> **SOURCE RECORDS**:
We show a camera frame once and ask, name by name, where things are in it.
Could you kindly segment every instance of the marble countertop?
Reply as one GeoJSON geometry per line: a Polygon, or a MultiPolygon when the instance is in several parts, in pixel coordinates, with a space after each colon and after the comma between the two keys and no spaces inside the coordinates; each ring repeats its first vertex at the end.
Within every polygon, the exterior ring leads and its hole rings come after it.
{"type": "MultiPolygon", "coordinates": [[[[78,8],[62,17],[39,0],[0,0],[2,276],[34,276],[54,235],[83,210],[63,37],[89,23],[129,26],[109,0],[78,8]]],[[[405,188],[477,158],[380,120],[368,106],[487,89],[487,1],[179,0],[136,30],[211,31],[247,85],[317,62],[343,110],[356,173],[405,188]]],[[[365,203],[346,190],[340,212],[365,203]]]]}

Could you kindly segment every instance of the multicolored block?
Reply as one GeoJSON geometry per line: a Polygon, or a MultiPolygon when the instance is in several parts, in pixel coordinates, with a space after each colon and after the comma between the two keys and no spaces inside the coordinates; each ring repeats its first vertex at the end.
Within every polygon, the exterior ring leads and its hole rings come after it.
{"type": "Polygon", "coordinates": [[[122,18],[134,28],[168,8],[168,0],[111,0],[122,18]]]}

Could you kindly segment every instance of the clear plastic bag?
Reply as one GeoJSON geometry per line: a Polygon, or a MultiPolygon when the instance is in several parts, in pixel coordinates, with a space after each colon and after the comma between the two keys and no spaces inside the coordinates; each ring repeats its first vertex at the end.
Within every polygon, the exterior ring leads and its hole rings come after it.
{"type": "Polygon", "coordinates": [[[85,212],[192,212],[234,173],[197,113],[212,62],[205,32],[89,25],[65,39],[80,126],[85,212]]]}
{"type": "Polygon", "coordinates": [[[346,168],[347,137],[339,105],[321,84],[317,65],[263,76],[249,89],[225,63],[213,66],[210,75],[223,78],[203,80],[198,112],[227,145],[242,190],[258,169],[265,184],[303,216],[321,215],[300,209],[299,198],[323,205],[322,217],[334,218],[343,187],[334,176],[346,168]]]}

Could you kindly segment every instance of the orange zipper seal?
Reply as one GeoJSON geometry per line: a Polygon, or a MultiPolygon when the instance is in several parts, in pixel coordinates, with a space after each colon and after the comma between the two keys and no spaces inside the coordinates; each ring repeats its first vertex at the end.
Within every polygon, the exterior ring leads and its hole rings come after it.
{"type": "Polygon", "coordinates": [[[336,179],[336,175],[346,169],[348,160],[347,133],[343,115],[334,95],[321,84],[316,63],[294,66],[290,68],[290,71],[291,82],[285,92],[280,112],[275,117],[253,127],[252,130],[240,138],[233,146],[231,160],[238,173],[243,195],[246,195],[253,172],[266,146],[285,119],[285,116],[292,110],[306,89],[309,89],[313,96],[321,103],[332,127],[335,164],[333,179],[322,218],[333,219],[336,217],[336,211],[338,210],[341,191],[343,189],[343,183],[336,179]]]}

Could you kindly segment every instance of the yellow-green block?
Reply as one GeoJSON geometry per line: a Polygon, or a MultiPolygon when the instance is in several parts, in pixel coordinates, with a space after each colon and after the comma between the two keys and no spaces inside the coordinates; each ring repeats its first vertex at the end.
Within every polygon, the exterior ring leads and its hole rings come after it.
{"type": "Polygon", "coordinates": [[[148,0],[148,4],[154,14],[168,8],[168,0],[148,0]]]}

> **EXERCISE**: Tally the lines of the entries that carry the word "block" and say only that number.

> **EXERCISE RESULT**: 2